___ Material supplied
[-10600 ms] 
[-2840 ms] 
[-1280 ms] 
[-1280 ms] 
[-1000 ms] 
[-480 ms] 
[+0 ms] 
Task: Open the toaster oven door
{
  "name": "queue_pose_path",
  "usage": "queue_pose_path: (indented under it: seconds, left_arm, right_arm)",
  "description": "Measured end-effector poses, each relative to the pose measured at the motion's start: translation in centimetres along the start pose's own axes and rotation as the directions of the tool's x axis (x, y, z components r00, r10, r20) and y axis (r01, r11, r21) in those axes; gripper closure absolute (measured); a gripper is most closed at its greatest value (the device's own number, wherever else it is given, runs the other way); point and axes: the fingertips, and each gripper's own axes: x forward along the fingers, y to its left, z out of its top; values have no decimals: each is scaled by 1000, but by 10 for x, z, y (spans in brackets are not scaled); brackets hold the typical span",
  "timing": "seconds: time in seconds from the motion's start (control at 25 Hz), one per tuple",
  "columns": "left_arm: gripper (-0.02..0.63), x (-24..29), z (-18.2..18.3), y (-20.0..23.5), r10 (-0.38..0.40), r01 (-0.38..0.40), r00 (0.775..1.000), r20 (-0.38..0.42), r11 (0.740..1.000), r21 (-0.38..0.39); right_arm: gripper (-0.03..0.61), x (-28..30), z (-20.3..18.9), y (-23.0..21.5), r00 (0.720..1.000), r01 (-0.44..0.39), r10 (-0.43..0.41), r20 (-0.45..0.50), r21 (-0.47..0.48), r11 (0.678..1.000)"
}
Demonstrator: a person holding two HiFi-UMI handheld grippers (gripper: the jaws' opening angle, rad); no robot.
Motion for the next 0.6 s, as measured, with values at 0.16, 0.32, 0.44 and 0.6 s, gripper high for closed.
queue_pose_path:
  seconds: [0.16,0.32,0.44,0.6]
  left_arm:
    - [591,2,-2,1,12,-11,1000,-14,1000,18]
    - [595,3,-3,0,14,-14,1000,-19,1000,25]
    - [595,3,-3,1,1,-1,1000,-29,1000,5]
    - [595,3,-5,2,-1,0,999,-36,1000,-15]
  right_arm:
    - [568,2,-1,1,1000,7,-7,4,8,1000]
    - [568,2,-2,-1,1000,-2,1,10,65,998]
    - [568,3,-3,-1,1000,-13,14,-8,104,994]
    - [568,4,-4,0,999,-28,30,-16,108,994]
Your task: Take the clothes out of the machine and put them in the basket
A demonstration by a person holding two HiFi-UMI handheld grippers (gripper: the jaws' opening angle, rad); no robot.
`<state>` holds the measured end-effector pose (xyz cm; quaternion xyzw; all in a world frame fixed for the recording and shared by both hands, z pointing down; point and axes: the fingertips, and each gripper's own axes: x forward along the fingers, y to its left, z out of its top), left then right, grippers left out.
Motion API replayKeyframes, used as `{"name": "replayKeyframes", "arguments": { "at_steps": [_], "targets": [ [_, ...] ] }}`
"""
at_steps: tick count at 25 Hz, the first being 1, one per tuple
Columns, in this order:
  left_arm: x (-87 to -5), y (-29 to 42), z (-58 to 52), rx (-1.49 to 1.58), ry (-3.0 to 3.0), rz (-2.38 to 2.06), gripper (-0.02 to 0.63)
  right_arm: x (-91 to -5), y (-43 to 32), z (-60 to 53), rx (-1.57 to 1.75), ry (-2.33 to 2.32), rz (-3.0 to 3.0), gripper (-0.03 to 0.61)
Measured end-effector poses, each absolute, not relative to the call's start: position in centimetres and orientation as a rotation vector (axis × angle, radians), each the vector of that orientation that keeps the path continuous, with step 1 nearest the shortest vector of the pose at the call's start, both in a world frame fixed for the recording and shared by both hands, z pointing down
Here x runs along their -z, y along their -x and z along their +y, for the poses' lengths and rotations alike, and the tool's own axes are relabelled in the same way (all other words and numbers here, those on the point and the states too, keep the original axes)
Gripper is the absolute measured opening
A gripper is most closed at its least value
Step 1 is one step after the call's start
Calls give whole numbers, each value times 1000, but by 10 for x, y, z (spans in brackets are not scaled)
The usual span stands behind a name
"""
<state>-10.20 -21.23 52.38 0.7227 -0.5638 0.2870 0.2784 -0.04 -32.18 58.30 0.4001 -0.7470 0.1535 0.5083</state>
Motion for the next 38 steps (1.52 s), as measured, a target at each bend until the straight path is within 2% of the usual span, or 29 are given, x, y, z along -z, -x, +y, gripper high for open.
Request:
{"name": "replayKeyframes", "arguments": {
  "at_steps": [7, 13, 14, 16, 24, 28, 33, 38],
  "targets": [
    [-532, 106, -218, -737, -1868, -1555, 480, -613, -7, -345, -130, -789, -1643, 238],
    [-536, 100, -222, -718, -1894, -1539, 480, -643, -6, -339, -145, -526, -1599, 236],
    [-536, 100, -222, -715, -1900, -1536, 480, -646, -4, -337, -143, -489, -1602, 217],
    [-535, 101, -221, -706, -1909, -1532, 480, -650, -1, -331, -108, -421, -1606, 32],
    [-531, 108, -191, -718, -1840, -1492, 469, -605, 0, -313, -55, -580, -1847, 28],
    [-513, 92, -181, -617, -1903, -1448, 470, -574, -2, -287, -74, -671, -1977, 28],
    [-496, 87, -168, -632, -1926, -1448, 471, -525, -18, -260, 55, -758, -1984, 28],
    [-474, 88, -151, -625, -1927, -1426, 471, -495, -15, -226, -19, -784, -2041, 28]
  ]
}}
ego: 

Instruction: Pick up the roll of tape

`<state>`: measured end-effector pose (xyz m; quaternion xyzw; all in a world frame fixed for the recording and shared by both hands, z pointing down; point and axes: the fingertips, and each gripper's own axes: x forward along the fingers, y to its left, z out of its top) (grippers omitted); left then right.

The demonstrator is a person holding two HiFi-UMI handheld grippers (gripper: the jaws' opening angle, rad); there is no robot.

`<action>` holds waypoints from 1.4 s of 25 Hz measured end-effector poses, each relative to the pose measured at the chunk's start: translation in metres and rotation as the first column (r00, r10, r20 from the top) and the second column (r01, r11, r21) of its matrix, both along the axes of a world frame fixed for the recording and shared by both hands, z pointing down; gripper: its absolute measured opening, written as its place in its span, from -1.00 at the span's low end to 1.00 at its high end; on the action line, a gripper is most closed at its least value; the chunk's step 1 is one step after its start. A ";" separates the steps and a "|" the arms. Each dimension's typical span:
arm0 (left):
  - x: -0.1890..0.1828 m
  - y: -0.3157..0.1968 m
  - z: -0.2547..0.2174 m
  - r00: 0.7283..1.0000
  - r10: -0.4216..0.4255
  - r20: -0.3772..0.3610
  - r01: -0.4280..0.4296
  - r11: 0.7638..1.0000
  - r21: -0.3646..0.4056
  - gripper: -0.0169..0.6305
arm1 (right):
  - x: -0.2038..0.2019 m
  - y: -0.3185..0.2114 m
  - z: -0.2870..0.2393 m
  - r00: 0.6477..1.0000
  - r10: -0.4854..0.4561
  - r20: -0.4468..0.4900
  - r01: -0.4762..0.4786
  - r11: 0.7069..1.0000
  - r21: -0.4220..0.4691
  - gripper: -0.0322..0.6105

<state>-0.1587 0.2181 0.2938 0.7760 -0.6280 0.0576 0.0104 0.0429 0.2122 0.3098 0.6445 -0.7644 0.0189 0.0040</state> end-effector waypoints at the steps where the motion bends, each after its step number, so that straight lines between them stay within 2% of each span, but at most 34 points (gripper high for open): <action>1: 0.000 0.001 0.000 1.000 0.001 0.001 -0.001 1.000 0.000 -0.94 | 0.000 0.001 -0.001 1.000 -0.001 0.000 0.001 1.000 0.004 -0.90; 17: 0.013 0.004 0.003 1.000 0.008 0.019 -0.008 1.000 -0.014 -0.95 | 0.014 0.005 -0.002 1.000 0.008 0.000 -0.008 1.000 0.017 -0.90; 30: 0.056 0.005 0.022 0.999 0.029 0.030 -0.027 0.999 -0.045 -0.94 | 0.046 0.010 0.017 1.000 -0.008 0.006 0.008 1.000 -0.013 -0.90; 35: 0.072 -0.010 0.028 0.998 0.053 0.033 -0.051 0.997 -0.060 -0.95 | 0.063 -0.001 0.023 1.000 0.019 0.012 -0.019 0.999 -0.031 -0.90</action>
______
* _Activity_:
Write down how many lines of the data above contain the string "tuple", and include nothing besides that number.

* _The completed task_:
2